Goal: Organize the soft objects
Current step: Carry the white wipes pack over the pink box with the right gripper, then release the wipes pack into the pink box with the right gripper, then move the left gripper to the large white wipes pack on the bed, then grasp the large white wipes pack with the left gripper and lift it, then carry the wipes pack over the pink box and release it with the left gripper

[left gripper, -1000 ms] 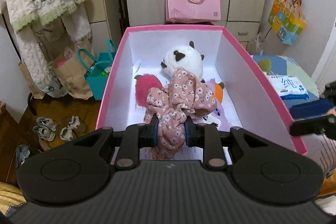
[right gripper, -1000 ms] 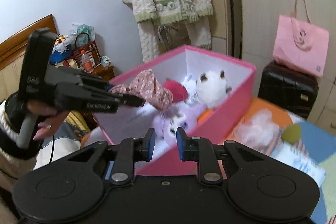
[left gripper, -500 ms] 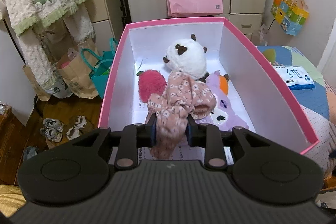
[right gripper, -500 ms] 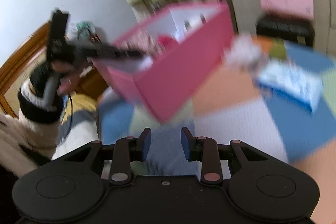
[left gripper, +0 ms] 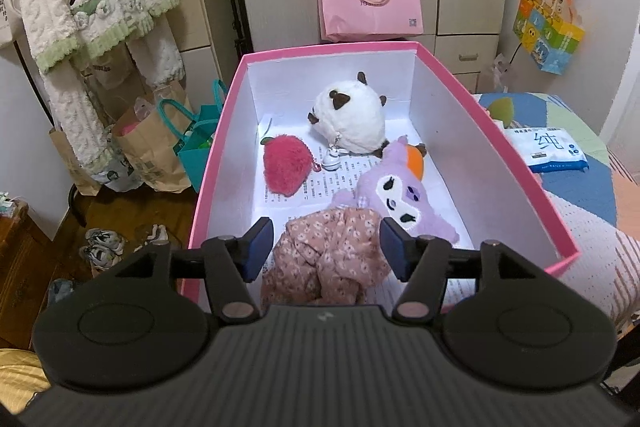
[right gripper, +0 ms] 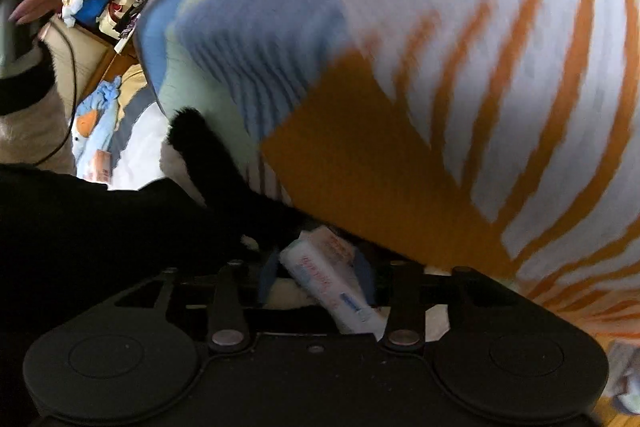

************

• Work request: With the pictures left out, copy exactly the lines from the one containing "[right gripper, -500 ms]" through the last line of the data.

• Final answer:
[right gripper, -500 ms] 
[left gripper, +0 ms] 
[right gripper, +0 ms] 

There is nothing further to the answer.